The Internet of Things (IoT) is projected to become a $1.46 trillion market by 2020, according to IDC. As it surges, so will demand for skilled IoT experts.

“The Internet of Things Architect role will eclipse the data scientist as the most valuable unicorn for HR departments. The surge in IoT will produce a surge in edge computing and IoT operational design. Thousands of resumes will be updated overnight,” predicts Dan Graham, Internet of Things technical marketing specialist at data and analytics vendor Teradata. “Additionally, fewer than 10% of companies realize they need an IoT Analytics Architect, a distinct species from IoT System Architect. Software architects who can design both distributed and central analytics for IoT will soar in value.”

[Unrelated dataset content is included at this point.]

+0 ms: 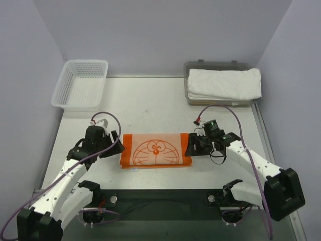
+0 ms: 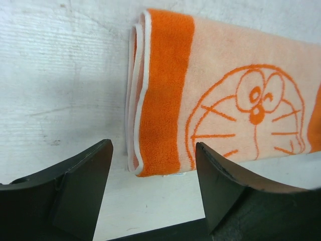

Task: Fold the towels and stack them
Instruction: Fold the towel

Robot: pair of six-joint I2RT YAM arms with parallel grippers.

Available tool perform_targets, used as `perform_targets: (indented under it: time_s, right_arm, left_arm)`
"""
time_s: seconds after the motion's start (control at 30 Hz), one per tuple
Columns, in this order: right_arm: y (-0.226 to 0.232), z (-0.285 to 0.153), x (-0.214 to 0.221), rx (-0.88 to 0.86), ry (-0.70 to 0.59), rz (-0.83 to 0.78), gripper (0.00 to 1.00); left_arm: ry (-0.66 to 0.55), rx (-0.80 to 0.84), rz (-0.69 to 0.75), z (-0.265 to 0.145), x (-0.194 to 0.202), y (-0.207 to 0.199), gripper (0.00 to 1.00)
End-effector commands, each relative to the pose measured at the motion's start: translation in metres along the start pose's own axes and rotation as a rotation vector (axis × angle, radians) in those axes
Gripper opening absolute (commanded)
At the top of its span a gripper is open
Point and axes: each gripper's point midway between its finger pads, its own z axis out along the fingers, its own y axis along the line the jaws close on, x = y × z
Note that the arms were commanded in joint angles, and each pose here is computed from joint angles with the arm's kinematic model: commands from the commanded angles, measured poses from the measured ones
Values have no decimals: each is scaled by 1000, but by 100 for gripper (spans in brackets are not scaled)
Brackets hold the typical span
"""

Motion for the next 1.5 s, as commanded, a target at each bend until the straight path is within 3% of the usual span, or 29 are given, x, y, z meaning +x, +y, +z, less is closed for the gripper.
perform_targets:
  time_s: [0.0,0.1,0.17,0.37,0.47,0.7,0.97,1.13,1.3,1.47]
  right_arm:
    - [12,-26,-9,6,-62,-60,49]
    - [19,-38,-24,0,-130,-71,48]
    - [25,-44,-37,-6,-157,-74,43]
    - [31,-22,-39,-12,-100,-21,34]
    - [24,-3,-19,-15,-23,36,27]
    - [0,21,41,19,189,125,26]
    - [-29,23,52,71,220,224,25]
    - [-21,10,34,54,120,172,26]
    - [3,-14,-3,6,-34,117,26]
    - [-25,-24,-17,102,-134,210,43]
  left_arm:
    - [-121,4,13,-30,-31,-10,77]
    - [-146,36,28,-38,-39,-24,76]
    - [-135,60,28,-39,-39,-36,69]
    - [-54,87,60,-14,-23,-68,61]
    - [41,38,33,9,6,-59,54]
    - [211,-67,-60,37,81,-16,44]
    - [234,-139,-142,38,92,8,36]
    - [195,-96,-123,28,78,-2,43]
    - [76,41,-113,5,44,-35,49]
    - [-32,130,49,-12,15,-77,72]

8. Streaming analytics will be reborn

“Analyzing data in motion is nothing new – event-processing programs have been around for nearly 20 years,” Ovum says. But there are a number of factors that are transforming real-time streaming from a niche technology to one that’s more broadly appealing. Open source technology, for example, makes real-time streaming more accessible, as does the availability of scalable commodity infrastructure, the firm points out. On the demand side, IoT is fueling interest in streaming applications that can sense, analyze and respond in real time.

What won’t happen right away is market consolidation: “Today, there is a growing array of choices that are competing for new workloads. Eventually, we expect that the market will winnow down to three to four streaming platforms,” Ovum predicts.

But platforms such as Spark Streaming and Amazon Kinesis Analytics – and their competitors – are still works in progress. “Given the early state of the market, we do not expect the market to winnow down in 2017; we expect it will take 24–36 months for streaming engines to mature and IoT implementations to attain critical mass,” Ovum says.